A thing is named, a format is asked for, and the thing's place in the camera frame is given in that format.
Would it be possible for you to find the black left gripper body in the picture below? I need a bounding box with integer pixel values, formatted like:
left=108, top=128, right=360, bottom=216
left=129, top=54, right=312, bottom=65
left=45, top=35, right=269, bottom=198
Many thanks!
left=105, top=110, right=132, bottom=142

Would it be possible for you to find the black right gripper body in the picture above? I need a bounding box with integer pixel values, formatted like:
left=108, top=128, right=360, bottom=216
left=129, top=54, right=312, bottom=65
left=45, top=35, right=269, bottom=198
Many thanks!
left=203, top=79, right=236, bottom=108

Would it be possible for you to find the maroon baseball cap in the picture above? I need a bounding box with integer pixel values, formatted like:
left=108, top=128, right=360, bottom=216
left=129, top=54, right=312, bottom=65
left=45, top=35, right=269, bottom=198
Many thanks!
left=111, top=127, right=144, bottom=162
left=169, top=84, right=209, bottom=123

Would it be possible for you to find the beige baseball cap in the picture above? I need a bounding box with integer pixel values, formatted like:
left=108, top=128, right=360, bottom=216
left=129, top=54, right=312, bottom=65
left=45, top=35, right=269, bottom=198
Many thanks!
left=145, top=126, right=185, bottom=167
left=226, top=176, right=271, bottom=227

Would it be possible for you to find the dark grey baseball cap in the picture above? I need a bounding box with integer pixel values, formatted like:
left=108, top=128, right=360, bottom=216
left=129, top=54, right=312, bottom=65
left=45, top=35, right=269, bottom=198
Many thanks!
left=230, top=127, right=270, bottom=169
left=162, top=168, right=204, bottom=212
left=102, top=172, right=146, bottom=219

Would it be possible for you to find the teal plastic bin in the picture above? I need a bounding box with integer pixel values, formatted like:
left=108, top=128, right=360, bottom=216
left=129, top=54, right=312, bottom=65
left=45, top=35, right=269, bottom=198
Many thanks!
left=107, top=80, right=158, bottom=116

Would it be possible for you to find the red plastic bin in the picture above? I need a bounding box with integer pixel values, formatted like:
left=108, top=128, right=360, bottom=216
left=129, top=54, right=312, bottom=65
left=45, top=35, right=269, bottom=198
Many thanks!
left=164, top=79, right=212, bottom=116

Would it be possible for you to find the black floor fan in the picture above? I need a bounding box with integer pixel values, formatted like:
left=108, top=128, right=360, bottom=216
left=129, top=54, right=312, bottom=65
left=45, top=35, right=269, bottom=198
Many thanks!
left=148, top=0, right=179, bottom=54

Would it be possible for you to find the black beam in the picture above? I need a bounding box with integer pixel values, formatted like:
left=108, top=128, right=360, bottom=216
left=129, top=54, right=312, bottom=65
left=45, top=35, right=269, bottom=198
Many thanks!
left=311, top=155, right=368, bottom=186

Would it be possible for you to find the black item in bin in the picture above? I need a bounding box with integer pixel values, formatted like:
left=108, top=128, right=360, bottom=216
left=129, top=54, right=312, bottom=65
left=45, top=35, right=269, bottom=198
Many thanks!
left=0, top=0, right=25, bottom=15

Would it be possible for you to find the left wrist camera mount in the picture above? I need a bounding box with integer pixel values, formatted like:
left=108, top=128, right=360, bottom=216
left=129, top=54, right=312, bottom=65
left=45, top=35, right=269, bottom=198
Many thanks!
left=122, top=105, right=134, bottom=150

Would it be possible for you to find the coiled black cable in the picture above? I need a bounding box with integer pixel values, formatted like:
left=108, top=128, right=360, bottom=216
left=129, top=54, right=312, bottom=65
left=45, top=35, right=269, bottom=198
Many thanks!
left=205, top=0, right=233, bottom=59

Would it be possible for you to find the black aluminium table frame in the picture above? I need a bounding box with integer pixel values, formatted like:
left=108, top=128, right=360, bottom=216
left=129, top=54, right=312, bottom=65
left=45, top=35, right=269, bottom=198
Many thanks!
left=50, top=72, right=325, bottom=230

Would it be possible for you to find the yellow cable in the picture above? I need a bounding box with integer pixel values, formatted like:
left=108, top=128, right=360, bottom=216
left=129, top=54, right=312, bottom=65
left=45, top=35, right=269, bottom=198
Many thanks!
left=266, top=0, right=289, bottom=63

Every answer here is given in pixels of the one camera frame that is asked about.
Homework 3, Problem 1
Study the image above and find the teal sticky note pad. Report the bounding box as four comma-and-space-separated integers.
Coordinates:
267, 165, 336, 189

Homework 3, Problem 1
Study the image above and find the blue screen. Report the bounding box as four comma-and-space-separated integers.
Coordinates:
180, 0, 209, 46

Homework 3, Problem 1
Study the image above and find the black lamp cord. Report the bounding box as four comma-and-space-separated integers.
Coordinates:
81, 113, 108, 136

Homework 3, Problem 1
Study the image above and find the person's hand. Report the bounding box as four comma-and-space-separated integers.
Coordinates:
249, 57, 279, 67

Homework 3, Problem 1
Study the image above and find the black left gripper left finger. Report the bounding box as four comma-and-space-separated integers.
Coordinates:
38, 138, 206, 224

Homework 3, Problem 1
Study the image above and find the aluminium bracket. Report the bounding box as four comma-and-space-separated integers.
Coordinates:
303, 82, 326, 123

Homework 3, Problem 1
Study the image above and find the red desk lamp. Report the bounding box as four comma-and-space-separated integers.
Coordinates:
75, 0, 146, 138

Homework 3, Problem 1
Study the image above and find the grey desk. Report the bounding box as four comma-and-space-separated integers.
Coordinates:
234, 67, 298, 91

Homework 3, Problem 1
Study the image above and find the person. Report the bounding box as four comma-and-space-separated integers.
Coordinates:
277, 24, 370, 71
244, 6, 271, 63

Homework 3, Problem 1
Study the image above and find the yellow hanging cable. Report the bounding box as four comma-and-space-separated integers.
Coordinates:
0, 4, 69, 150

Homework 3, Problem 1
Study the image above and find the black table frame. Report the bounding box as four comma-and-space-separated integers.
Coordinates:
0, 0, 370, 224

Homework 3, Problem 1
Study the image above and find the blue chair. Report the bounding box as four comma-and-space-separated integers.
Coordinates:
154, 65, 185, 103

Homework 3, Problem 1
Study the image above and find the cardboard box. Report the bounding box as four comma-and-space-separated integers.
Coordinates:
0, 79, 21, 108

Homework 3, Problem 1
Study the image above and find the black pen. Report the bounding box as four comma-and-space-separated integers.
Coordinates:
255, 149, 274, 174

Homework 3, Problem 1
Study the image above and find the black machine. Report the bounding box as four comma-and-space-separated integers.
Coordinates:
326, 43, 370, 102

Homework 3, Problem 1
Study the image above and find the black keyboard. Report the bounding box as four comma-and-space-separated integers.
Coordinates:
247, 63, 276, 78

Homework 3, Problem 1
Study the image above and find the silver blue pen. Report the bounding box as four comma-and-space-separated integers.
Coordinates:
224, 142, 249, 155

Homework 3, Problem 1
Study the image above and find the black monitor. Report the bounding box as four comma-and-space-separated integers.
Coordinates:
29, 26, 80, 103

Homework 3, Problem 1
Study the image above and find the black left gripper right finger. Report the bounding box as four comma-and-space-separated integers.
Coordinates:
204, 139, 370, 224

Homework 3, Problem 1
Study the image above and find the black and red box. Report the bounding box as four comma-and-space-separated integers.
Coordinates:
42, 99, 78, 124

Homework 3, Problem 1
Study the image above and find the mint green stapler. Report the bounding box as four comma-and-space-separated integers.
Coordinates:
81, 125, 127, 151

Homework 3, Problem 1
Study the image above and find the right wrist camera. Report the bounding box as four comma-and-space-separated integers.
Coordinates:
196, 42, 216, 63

* * *

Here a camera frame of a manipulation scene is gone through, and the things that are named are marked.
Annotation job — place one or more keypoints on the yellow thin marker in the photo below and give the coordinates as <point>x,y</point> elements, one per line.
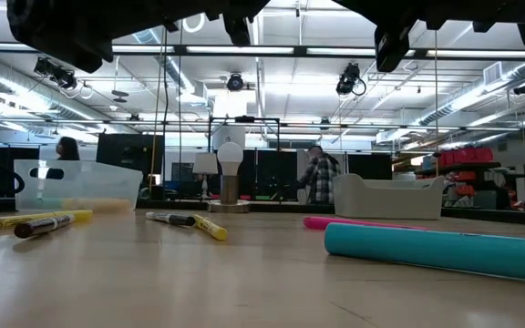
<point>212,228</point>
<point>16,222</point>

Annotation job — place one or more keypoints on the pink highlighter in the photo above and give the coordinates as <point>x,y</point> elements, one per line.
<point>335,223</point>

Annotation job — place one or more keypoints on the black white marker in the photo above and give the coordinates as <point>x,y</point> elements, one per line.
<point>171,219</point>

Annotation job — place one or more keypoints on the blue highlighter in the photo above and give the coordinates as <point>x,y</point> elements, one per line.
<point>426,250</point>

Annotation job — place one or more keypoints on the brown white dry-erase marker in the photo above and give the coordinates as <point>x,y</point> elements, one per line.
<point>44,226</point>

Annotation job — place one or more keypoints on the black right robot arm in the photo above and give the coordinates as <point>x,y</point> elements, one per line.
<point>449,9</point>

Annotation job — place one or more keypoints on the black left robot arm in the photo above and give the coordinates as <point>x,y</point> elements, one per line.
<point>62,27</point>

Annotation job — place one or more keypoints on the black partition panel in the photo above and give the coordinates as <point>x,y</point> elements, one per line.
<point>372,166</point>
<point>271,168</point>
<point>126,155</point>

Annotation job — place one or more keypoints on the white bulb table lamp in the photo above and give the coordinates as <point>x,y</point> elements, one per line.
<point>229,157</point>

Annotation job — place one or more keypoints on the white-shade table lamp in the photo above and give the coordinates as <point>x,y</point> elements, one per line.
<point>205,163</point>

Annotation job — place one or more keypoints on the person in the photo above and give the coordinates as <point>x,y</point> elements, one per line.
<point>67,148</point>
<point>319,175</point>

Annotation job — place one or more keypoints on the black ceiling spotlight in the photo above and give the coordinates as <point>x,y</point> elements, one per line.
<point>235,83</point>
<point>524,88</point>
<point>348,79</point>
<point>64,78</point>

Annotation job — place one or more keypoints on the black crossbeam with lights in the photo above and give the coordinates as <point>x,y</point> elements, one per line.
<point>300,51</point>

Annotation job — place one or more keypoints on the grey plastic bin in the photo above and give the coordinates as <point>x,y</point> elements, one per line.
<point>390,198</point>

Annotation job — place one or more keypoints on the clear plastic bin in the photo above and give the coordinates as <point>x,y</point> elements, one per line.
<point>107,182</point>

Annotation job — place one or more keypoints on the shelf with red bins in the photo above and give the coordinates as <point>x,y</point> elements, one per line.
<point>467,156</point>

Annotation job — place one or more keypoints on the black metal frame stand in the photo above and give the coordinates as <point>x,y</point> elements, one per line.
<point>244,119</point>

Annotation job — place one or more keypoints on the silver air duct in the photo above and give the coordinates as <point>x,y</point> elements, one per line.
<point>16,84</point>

**Task instructions:** Return a copy of each line in the records above that has "desk" in it.

**Answer to this problem:**
Study the image above and find the red desk lamp. Report the bounding box as four comma-and-space-separated integers.
Study the image above and find the grey desk. Report the bounding box as four comma-and-space-separated integers.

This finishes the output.